For all strains within each population, optimum pCO2 of POC production rates were larger than optimum pCO2 of growth rates or PIC production rates with the exception of optimum pCO2 of POC and PIC production rates of E. huxleyi strain EHGLE A22 (Table 3). Compared to the Azores and Bergen populations, strains isolated near the Canary Islands showed larger variation in optimum pCO2 of PIC production rates. Within the Azores population, variations in maximum values (Vmax) and relative sensitivity constants (rs) of growth, POC, and PIC production rates of all strains were larger than those within the Bergen and Canary Islands populations (Fig. 3).
We investigated growth, POC, and PIC production rates of 17 E. huxleyi strains from three populations to a broad pCO2 range (120–2630 µatm). The three populations differed significantly in growth and POC production rates at the investigated pCO2 levels. The reaction norms of the individual strains and populations equaled an optimum curve for all physiological rates (Figs. 1 and 3). However, we detected distinct pCO2 optima for growth, POC, and PIC production rates, and different H+ sensitivities for growth and POC production rates among them (Fig. 2). These results indicate the existence of distinct populations in the cosmopolitan coccolithophore E. huxleyi.

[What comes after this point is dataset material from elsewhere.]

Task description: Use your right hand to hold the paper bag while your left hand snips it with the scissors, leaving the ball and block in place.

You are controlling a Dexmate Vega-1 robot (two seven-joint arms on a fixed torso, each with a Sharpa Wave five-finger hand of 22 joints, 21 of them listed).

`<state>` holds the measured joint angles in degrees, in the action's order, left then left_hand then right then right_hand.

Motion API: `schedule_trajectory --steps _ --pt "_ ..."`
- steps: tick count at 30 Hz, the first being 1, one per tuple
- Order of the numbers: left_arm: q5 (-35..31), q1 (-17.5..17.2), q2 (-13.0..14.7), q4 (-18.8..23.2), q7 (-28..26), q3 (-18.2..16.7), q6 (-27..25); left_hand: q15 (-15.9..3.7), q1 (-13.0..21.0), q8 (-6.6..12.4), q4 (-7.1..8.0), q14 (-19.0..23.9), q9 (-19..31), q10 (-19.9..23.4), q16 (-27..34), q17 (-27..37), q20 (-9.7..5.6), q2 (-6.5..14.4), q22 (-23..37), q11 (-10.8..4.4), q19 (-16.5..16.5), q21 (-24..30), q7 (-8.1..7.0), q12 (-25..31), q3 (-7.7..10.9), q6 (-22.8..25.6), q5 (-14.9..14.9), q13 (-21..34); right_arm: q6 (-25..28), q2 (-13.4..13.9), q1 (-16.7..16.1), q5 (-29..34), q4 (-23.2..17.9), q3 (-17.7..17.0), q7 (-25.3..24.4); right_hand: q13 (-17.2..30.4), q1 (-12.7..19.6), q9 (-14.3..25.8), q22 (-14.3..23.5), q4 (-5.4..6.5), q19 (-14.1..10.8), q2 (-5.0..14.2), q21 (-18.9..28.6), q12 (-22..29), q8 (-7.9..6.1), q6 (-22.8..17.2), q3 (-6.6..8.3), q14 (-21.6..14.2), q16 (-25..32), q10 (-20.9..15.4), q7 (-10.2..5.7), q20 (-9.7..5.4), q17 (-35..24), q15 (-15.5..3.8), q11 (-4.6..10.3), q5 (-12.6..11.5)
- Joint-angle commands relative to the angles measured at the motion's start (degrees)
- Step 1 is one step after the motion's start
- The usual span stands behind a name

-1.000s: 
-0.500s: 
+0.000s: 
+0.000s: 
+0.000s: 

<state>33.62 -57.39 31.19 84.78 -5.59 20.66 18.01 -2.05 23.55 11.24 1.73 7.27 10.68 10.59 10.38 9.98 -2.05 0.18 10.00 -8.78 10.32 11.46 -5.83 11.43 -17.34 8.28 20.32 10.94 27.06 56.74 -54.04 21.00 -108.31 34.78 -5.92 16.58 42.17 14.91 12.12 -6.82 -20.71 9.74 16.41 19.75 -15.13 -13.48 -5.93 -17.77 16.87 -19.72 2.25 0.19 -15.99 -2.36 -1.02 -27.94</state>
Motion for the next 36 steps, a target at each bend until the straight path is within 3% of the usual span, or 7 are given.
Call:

In comparison to the Azores and Canary Islands populations, variability in growth rates between strains of the Bergen population was smaller even though they had higher growth rates at all pCO2 levels (Fig. 3). Furthermore, the Bergen population showed significantly higher pCO2 optima and lower H+ sensitivity for growth and POC production rates (Fig. 2). These findings indicate that the Bergen population may be more tolerant to changing carbonate chemistry in terms of its growth and photosynthetic carbon fixation rates. The Bergen strains were isolated from coastal waters, while the Azores and Canary Islands strains were isolated from a more oceanic environment. Seawater carbonate chemistry of coastal waters is usually more dynamic than in the open ocean (Cai, 2011). In fact, previous studies have reported that CO2 and pH variability of the seawater off Bergen was larger than off the Azores and Canary Islands (Table 1). In addition, due to riverine input, seawater upwelling, and metabolic activity of plankton communities, environmental variability in coastal waters are larger than in open-ocean ecosystems (Duarte and Cerbrian, 1996). Doblin and van Sebille (2016) suggested that phytoplankton populations should be constantly under selection when experiencing changing environmental conditions. In this case, the Bergen population, exposed to larger CO2 or pH fluctuations, may have acquired a higher capacity to acclimate to changing carbonate chemistry resulting in a higher tolerance (or lower sensitivity) to rising CO2 levels. In contrast, the Azores and Canary Islands populations experience similar, less variable seawater carbonate chemistry conditions in their natural environment, which could explain why they also show similar pCO2 optima and H+ sensitivity for physiological rates (Fig. 2).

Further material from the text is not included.